PROMPT:
What do the lines from the top of the data through the line with "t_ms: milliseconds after" say? Quote them exactly and include both ends.

DATA TO USE:
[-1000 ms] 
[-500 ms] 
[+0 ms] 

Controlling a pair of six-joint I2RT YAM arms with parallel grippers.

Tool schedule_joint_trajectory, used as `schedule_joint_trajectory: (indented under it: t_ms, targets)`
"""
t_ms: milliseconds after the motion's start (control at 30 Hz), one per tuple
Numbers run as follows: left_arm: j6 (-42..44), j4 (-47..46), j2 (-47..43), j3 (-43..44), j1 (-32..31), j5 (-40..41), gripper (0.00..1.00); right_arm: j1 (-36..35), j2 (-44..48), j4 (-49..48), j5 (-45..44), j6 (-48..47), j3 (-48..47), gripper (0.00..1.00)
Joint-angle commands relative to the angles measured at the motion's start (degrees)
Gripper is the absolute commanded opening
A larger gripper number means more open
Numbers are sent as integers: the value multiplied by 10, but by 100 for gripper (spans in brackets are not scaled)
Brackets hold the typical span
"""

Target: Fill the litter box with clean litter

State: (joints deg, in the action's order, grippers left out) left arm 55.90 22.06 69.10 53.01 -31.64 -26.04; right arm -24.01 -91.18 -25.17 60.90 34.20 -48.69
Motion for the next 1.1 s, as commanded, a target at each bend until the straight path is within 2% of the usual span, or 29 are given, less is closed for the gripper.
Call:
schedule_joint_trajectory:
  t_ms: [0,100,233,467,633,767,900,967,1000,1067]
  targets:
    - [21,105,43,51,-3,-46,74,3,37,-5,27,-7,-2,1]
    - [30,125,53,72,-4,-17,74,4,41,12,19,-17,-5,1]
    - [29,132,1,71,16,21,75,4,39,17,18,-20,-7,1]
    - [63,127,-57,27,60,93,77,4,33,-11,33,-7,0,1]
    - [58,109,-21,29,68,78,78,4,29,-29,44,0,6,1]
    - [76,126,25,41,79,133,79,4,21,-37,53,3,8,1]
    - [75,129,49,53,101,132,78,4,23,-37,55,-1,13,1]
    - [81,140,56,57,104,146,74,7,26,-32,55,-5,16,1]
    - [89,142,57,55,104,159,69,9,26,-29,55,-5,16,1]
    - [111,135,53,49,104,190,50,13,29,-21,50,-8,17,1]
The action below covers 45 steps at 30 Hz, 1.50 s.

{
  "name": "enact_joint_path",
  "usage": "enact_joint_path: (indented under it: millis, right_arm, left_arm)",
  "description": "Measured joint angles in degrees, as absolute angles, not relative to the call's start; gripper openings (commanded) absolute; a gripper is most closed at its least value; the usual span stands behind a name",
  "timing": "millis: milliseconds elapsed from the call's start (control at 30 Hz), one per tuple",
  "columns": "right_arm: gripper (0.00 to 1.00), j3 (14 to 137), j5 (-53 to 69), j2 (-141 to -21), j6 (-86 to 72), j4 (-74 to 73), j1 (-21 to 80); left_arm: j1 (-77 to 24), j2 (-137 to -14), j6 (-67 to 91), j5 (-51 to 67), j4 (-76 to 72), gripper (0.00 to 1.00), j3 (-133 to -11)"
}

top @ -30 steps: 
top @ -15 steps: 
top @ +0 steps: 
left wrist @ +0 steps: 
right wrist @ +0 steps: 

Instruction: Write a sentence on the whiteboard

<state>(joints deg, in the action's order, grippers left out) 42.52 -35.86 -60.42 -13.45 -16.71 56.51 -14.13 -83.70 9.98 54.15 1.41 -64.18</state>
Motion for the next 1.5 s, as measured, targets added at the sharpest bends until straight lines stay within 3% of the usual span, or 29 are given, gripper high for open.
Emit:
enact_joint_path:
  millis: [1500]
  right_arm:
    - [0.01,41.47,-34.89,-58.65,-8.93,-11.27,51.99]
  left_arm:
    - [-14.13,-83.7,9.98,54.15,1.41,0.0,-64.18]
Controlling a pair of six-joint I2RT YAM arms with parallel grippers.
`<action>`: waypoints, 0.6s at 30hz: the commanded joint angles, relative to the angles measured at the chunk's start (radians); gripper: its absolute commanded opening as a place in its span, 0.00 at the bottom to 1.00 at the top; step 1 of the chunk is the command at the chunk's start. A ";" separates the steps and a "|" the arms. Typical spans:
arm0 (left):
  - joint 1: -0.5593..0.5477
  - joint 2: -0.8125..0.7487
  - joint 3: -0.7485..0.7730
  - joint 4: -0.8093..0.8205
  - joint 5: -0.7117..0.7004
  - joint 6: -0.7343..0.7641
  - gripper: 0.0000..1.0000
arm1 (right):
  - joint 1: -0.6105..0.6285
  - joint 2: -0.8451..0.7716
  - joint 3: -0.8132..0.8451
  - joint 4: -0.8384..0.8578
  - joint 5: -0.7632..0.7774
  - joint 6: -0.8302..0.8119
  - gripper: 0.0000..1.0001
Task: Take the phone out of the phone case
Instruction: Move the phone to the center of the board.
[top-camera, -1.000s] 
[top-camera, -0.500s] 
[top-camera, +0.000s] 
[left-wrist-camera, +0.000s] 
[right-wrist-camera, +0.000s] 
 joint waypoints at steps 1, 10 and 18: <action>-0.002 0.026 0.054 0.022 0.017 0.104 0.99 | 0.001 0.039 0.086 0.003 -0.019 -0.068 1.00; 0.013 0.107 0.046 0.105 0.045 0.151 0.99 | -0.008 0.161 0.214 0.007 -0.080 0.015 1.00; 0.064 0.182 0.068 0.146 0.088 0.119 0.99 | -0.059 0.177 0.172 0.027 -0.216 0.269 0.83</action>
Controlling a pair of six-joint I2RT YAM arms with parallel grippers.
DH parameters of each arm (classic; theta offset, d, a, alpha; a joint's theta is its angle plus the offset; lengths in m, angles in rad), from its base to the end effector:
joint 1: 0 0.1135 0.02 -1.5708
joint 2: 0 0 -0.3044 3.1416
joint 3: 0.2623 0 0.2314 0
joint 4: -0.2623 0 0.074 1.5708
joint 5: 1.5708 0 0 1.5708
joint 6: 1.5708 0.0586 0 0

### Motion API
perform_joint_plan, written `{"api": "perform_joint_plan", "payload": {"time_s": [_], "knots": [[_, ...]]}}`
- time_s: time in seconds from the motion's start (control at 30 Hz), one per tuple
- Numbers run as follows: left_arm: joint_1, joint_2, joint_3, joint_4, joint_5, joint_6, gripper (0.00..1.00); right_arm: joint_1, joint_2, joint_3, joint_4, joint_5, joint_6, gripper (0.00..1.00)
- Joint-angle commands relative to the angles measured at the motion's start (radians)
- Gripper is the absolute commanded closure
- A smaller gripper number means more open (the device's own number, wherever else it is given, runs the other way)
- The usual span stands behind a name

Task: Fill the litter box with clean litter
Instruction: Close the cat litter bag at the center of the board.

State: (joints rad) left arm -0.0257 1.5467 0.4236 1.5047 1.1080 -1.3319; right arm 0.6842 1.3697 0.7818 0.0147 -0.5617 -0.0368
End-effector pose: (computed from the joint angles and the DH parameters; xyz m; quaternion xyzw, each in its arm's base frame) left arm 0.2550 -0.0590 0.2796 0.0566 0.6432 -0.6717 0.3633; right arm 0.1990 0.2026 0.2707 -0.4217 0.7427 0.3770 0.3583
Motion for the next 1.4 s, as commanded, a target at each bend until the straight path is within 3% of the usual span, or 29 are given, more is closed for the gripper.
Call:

OUTPUT FOR THIS EXERCISE:
[-1000 ms] 
[-500 ms] 
[+0 ms] 

Controlling a pair of six-joint I2RT YAM arms with parallel grippers.

Tool schedule_joint_trajectory, used as `schedule_joint_trajectory: (indented under it: t_ms, targets)`
"""
t_ms: milliseconds after the motion's start (control at 30 Hz), one per tuple

The exercise requires no additional answer.